Proposed amendments to federal plant breeders’ rights legislation will benefit farmers, plant breeders and seed companies, says a respected cereal breeder from the University of Saskatchewan.
Bryan Harvey, who developed or co-developed more than 50 varieties of barley, said legislation aimed at modernizing the PBR Act is long overdue and should not be feared by producers.
He said an updated PBR Act will provide greater protections for intellectual property, generate more revenue for plant breeders and encourage investment by private and public breeding organizations.
For farmers, that will mean more new crop varieties and improved productivity.
“Collecting royalties on our varieties is a very important source of revenue,” Harvey told an event that AgWest Bio hosted in Saskatoon April 17.
“The key thing of course is that we keep funding flowing to … (plant breeding) programs.”
Debate surrounding Canada’s PBR Act has increased over the past few months following the introduction of Bill C-18, the Agricultural Growth Act.
Bill C-18 was introduced in Parliament last December and is currently in second reading.
Passage of the bill is expected by August.
Among other things, Bill C-18 proposes amendments to Canada’s existing PBR Act to bring plant breeders rights in line with the 1991 convention of the International Union for the Protection of New Varieties, also known as UPOV 91.
Plant breeders and life science companies generally support the notion of updating Canada’s PBR provisions to conform with UPOV 91.
However, many growers and some farm groups see the changes as a loss of farmer control over Canada’s seed supply.
The National Farmers Union, for example, has strongly condemned Bill C-18, saying it will restrict farmers’ ability to save and replant seed and will result in higher seed prices.
“UPOV 91 isn’t about innovation,” the NFU said when Bill C-18 was introduced.
“It’s about restricting what farmers can do with seed and giving seed companies powerful new tools to extract money from farmers.”

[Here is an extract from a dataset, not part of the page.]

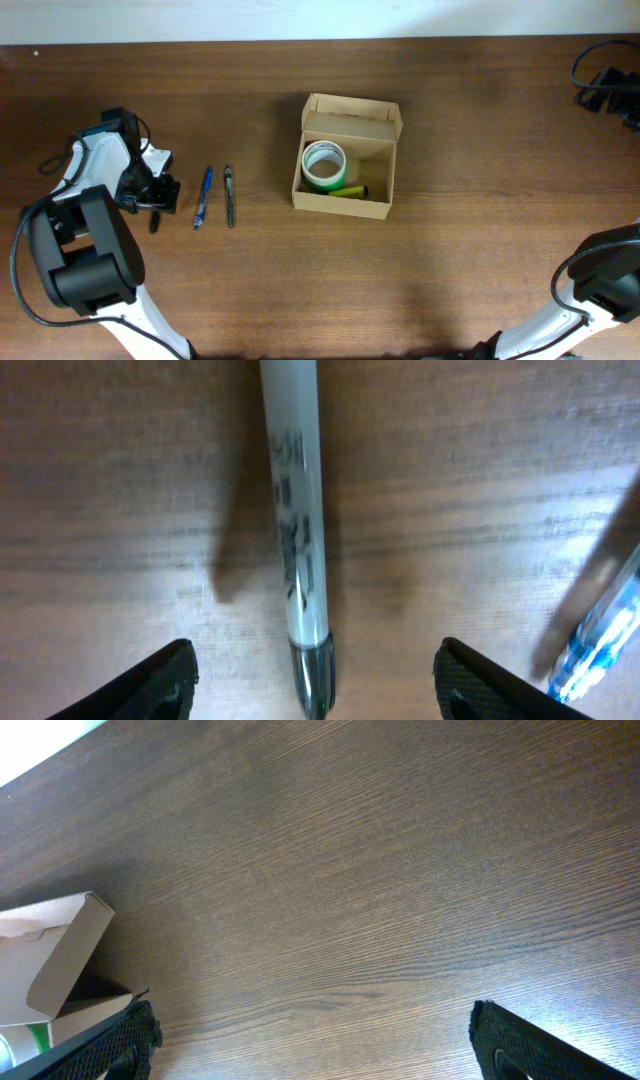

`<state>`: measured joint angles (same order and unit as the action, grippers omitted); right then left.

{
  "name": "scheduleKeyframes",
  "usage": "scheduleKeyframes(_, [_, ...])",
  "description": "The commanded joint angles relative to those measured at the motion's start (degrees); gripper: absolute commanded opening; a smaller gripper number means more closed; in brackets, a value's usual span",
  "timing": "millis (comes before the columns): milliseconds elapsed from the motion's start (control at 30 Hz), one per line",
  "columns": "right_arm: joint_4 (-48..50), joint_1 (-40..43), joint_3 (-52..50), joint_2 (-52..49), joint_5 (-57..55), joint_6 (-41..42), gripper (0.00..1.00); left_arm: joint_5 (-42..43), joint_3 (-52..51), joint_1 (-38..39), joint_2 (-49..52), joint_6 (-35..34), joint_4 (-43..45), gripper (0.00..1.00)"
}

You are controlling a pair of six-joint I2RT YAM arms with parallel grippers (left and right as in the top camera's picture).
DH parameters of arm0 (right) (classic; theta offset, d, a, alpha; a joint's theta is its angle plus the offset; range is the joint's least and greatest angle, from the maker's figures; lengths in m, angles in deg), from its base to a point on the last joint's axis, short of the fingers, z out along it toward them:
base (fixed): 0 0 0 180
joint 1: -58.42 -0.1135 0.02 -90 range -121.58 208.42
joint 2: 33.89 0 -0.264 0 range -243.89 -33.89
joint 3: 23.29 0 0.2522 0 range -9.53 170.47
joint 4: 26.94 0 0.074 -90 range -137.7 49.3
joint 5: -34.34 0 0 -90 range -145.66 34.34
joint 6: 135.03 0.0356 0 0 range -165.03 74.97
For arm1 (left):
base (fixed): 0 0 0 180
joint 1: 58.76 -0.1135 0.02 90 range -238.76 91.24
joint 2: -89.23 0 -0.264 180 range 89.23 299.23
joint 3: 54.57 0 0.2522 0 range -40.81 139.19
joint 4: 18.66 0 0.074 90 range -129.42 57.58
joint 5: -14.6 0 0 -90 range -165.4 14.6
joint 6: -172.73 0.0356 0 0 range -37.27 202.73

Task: Pack container
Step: 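Grasp the black marker with the left gripper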

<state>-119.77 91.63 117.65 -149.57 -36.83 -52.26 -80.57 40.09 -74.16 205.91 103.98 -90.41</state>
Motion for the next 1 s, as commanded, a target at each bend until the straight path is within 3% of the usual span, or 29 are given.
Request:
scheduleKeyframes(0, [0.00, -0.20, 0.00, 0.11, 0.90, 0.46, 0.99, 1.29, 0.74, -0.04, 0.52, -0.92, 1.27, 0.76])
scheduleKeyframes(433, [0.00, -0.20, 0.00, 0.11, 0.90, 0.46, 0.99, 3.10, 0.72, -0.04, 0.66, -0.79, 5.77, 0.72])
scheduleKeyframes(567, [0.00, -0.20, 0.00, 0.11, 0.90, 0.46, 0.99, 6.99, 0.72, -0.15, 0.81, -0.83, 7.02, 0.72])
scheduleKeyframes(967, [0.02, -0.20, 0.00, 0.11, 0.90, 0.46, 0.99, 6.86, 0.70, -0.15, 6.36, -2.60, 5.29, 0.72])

Anthony Parker, commissioner of plant breeders’ rights with the Canadian Food Inspection Agency, said many misconceptions surround UPOV 91.
One of the most common is that a UPOV 91 compliant PBR Act will eliminate a farmer’s right to save and reuse seed for the purpose of growing a crop in subsequent years.
Parker said UPOV 91 will not affect the right to save and reuse seed as long as the seed is not being sold as brown bagged seed to other producers.
This practice is already illegal in Canada and would remain illegal under UPOV 91.
Another common misconception is that updating Canada’s PBR legislation will automatically result in the introduction of an end point royalty system, in which farmers would be required to pay a royalty on every tonne of grain produced from a PBR protected variety.
Parker said a PBR Act that complies with UPOV 91 would not necessarily result in the implementation of end point royalties (EPR), but it could facilitate such a system in the future.
“We have some tools there that may facilitate (EPRs) in the future but … it’s going to require a very comprehensive dialogue between farmer organizations and breeders to discuss how we want to increase the levels of investment and innovation in plant breeding,” Parker said.
Some observers say Bill C-18 is best described as enabling legislation that, if passed, would allow Ottawa to make future regulatory changes that could affect the way plant breeders collect royalties on their new seed products.